Quedaban unos diez metros para llegar a la luz, que claramente procedía de arriba, y que casi nos dejaba ver sin tener que usar las linternas, cuando nos encontramos con una puerta a nuestra izquierda. Era una puerta muy antigua, de madera, y con una ventanita en el centro con unos gruesos barrotes. -¡Una mazmorra! -Dijimos al mismo tiempo, y todos nos avalanzamos hacia la pequeña ventana para intentar ver dentro de la habitación.
Un olor muy fuerte salía por aquella ventanita. Con las linternas y empujándonos pudimos ver que había grandes telarañas y se veían cuerdas negras en las paredes. No, no eran cuerdas, ¡eran cadenas! ¡Y qué era eso que colgaba de esa cadena de allí! ¡Era un esque...!
-Chicos, ¿qué hacéis aquí?-, se oyó de repente una voz a nuestras espaldas, una voz que nos asustó pero que al mismo tiempo nos llenó de tranquilidad. Era nuestra profesora que había venido a buscarnos al ver que no habíamos vuelto después del recreo. (Segúramente algún niño nos vería atravesar la valla y fue a contárselo).
Un rato después, estábamos de nuevo en clase, y tras la regañina (que creo que no fue demasiado grande), la profesora, emocionada, nos contó que en aquellos tiempos, cuando se construían los castillos, se les hacían esos pasadizos secretos por si eran atacados y veían que podían perder la batalla, sus habitantes pudiesen escapar. Se decía que nuestro castillo no lo tenía, pero el día anterior los albañiles de la obra del colegio se habían encontrado sin querer esa abertura pero nadie había entrado todavía. Nadie excepto nosotros, claro. Y también nos explicó que la luz que se veía al final del túnel era la del Sol que entraba por el pozo del castillo, que era donde empezaba el pasadizo, y que estaba situado justo en el centro del patio.

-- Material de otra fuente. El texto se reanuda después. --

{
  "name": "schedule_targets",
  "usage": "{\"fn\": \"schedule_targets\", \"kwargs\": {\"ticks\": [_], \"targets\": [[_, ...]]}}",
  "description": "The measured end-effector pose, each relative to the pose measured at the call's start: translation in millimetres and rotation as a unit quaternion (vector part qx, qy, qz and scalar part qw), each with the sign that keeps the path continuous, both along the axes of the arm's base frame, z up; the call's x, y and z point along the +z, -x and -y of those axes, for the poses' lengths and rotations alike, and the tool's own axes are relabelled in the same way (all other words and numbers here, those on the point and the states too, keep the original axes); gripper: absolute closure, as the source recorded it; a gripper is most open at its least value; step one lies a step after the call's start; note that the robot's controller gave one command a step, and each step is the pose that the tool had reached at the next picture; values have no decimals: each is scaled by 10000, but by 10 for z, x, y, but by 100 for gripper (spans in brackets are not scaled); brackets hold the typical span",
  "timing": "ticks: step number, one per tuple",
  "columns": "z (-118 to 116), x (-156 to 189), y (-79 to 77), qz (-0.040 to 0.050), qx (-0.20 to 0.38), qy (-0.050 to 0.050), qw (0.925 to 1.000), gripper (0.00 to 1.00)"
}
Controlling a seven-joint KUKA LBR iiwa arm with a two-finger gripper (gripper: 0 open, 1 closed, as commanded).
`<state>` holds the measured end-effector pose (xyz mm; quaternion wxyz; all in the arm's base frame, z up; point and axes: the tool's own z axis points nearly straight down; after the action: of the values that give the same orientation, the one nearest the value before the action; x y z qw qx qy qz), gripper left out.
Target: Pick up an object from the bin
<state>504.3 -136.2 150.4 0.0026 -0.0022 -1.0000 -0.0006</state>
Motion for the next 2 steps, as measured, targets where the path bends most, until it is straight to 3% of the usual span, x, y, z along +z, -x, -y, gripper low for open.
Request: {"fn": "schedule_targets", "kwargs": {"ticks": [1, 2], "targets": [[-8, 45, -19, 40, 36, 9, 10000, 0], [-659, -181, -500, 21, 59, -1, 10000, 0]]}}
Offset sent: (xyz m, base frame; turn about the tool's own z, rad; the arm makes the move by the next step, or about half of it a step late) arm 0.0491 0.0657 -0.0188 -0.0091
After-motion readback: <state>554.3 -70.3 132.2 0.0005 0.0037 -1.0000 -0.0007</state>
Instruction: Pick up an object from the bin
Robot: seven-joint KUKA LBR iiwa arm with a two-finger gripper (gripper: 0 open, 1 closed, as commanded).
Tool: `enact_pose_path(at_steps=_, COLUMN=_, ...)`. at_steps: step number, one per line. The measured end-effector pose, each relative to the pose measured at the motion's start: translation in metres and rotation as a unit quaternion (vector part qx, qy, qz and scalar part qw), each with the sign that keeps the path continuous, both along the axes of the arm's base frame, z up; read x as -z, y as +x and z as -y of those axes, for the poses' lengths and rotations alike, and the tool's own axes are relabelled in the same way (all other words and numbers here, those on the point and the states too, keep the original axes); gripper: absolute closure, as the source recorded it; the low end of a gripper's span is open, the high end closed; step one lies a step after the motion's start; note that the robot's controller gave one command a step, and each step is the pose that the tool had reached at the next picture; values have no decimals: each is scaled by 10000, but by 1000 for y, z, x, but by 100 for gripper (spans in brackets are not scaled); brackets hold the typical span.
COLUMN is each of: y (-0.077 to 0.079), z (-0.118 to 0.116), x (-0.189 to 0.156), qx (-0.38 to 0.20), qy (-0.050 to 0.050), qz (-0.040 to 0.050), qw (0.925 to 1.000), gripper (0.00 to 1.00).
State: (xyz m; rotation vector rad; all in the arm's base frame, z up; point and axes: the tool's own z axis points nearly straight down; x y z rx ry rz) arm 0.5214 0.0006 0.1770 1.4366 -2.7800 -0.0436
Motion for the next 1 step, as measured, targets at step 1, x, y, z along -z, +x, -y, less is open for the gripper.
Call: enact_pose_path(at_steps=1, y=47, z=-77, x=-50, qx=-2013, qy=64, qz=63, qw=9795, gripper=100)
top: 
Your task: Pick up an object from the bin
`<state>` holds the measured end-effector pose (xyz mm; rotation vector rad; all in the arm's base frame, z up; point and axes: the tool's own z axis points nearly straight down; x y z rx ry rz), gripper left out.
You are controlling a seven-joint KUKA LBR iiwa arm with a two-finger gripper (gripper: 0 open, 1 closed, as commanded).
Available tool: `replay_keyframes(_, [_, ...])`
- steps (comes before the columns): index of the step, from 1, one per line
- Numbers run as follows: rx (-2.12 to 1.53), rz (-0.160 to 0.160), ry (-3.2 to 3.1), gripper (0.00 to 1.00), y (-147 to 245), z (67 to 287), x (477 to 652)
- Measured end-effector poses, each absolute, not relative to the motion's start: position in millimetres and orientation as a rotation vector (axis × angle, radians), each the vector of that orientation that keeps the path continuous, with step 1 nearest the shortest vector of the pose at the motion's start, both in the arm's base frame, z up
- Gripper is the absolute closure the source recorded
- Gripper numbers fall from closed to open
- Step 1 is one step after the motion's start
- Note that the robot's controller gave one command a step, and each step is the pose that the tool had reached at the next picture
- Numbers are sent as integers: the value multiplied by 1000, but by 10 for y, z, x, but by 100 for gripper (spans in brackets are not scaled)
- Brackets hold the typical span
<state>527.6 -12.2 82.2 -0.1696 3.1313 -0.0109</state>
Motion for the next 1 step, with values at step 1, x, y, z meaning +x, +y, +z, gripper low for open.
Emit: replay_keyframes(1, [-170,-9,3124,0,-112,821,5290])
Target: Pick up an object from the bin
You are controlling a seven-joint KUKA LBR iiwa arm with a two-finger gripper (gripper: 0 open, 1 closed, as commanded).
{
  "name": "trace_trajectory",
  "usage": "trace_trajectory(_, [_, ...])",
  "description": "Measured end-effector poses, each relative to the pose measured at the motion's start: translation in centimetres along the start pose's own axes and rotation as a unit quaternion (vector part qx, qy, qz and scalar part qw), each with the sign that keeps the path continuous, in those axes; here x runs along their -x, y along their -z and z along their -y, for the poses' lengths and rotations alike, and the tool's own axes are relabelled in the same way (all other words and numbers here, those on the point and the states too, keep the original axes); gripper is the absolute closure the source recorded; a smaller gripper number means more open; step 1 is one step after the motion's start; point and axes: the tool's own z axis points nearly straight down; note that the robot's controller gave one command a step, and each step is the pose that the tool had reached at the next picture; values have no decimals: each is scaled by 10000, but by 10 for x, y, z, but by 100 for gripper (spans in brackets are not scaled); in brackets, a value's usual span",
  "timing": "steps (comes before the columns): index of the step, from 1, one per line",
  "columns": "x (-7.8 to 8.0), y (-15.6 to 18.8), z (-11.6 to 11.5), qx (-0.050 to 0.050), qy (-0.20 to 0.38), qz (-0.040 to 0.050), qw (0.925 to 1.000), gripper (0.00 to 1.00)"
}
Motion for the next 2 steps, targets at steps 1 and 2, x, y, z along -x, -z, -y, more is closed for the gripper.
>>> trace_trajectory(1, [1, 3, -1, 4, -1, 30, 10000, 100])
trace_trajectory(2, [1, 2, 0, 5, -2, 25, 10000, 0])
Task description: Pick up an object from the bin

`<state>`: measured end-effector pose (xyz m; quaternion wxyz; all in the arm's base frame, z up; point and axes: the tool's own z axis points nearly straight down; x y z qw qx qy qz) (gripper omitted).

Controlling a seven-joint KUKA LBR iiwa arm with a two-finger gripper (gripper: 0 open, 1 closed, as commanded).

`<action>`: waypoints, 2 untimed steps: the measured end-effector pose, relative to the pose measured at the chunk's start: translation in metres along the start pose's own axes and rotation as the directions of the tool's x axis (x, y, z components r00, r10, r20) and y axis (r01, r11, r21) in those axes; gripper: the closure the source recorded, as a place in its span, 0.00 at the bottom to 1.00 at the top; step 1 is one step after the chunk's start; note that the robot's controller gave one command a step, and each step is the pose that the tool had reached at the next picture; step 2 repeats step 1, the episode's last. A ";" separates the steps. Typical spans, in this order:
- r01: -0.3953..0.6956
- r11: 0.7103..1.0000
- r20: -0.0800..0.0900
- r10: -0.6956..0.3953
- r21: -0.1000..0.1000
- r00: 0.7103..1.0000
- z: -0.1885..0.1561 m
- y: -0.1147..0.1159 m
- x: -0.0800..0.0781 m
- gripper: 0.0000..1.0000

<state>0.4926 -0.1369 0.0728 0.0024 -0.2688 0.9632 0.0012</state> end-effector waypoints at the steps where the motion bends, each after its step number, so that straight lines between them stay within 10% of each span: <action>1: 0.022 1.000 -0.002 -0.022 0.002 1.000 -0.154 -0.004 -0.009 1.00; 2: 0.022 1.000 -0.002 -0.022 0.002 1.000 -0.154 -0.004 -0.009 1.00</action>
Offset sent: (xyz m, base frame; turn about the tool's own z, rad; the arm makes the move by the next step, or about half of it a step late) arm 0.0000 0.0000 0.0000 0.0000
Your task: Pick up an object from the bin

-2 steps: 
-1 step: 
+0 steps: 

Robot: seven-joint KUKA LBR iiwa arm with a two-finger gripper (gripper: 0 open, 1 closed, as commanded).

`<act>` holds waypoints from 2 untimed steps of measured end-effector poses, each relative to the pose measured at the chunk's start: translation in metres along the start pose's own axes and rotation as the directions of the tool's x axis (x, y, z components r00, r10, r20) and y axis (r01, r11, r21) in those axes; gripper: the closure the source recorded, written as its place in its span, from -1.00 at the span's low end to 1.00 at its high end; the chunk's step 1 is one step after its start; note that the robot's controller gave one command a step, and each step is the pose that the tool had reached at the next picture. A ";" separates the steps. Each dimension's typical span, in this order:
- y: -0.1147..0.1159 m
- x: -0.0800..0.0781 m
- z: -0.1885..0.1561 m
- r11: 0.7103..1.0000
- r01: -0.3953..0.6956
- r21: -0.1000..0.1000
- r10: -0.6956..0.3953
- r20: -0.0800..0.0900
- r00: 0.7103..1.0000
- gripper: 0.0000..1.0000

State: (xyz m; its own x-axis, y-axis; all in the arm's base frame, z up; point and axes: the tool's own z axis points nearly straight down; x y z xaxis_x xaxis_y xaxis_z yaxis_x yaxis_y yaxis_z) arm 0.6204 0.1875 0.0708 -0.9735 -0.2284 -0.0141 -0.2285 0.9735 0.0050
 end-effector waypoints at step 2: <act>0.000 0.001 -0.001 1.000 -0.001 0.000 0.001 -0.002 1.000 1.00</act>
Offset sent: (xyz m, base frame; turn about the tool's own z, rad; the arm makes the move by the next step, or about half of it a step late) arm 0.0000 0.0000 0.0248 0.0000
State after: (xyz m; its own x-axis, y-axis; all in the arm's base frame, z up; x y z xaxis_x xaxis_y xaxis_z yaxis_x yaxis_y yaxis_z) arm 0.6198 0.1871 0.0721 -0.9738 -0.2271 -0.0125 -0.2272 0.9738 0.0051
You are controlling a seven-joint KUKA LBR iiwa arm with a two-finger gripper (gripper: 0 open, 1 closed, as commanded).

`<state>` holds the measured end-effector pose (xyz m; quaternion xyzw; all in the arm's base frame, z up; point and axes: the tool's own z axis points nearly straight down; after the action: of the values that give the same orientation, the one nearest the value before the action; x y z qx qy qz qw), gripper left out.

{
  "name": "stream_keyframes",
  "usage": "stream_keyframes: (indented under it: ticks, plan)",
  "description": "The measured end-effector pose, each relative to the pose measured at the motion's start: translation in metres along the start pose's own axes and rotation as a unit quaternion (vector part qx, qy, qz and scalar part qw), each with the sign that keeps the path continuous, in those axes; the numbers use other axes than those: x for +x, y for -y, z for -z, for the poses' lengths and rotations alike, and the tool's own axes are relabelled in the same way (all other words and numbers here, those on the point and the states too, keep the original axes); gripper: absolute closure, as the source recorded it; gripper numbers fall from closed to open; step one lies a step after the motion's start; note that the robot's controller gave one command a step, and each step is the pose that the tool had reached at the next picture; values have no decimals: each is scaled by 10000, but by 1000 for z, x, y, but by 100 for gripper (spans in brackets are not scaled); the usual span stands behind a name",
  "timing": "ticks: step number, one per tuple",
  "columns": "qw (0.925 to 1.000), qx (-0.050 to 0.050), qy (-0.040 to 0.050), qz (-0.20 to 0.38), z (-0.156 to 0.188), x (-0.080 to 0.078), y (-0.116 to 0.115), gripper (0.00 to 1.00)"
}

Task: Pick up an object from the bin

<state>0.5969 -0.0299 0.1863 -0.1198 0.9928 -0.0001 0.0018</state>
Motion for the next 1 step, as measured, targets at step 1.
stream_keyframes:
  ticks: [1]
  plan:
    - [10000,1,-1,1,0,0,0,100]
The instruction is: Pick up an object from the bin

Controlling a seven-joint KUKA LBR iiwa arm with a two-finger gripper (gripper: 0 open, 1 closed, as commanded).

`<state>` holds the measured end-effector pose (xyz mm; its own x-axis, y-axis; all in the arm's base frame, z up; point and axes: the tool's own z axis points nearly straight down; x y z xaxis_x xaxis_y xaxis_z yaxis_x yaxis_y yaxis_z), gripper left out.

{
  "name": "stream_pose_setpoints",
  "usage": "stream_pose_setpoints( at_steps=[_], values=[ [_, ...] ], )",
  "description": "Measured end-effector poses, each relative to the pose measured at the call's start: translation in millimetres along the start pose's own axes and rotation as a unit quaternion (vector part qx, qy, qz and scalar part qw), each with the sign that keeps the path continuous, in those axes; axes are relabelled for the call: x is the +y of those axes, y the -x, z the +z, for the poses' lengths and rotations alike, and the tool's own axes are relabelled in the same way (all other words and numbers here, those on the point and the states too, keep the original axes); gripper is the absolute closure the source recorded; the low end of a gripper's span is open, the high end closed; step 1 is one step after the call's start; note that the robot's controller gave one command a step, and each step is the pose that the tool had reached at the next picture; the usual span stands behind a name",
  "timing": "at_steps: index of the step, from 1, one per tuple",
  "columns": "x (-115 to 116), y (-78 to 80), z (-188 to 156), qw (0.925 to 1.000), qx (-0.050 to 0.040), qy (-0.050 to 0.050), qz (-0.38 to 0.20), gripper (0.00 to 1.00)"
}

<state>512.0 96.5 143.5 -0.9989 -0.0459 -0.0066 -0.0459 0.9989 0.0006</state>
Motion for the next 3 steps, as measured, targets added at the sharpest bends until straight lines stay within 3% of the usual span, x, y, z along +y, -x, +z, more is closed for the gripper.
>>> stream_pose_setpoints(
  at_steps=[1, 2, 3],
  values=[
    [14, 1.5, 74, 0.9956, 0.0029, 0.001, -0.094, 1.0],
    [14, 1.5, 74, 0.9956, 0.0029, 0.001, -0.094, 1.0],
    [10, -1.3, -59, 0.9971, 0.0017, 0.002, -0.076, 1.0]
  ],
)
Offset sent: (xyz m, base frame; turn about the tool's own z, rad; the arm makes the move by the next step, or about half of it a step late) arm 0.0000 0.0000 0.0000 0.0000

Finalmente, como castigo para nosotros, nuestra maestra, guiñándonos un ojo, nos pidió que redactásemos un cuento durante las vacaciones en el que narrásemos la aventura que habíamos vivido. ¡Y este es el mío!
Y así fue como aquel día casi consigo ver el castillo de mi pueblo. Bueno, otra vez será...
FIN
Natalia Sánchez Jiménez. 6.B C.E.I.P. Isabel Esquivel. Mairena del Alcor. Sevilla.